*Task to complete*:
Leaving out the pictures, output the lines from the one that contains "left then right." through the end of the material, exactly as they stand.

*Material provided*:
§
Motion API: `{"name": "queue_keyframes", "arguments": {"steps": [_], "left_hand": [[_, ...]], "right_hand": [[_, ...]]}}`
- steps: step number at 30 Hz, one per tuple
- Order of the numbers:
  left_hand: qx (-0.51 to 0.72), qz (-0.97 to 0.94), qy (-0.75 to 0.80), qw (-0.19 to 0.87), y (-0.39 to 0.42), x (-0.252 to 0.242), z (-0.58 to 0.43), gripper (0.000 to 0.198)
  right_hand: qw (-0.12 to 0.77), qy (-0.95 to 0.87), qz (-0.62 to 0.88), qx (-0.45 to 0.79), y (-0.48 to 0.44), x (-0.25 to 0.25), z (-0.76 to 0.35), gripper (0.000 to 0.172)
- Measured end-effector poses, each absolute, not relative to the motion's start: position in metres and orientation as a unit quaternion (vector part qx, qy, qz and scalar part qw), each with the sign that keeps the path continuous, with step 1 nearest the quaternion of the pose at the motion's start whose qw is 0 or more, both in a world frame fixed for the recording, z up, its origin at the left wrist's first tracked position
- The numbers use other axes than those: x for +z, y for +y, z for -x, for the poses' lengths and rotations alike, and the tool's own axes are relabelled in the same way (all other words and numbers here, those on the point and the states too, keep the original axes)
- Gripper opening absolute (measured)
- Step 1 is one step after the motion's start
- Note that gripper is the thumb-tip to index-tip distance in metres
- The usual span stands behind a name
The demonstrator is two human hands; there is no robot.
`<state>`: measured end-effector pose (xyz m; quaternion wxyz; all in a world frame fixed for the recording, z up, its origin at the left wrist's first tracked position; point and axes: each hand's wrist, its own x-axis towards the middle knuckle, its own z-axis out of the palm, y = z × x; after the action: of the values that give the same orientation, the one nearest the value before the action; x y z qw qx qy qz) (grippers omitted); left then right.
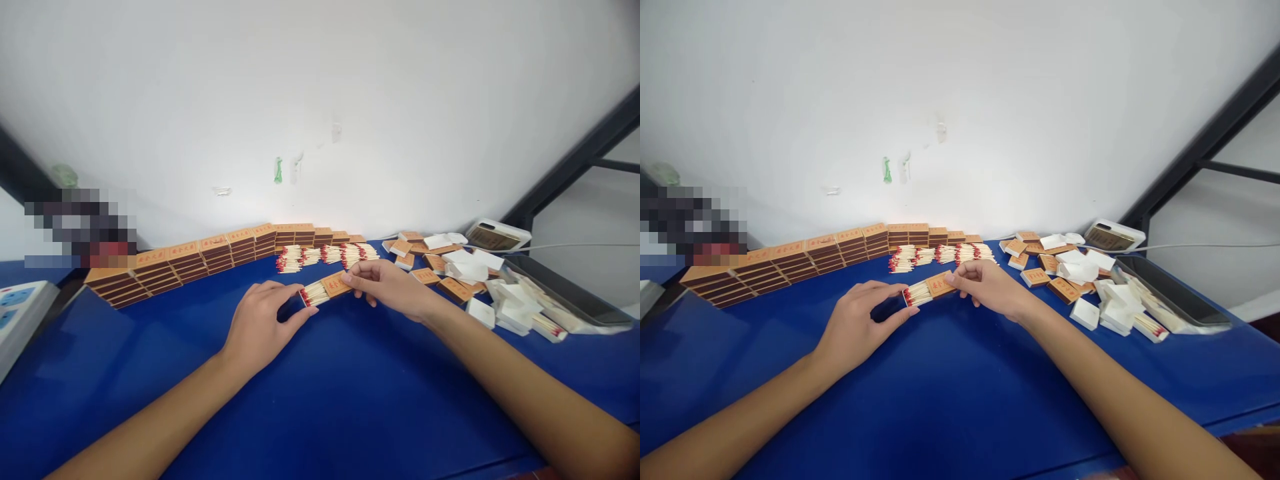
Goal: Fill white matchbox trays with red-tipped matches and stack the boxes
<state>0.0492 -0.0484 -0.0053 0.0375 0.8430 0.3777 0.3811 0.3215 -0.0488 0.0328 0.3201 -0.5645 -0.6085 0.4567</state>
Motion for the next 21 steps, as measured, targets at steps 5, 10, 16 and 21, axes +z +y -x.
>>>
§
*Response area*:
`<state>`: measured end-effector pose (xyz m; quaternion wxyz; all in a world frame fixed for the recording, z up, its origin at the left wrist's first tracked position; point and axes: each hand's wrist, its own x-axis towards the middle knuckle, its own z-axis out of the palm, y = z × x; after the action: of the values that give the same orientation, the one nearest the value before the action; x y z qw qx qy qz) (grippers omitted); left then right.
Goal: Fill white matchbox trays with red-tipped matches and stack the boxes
<state>0.0492 -0.0484 -0.0053 0.0375 0.8430 0.3777 0.3811 0.3215 -0.0488 0.0328 0.3201 -0.5645 -0.6085 0.4567</state>
Motion for the next 21 steps, as measured, targets at steps 5, 10, 16 and 21, axes +z +y -x.
>>>

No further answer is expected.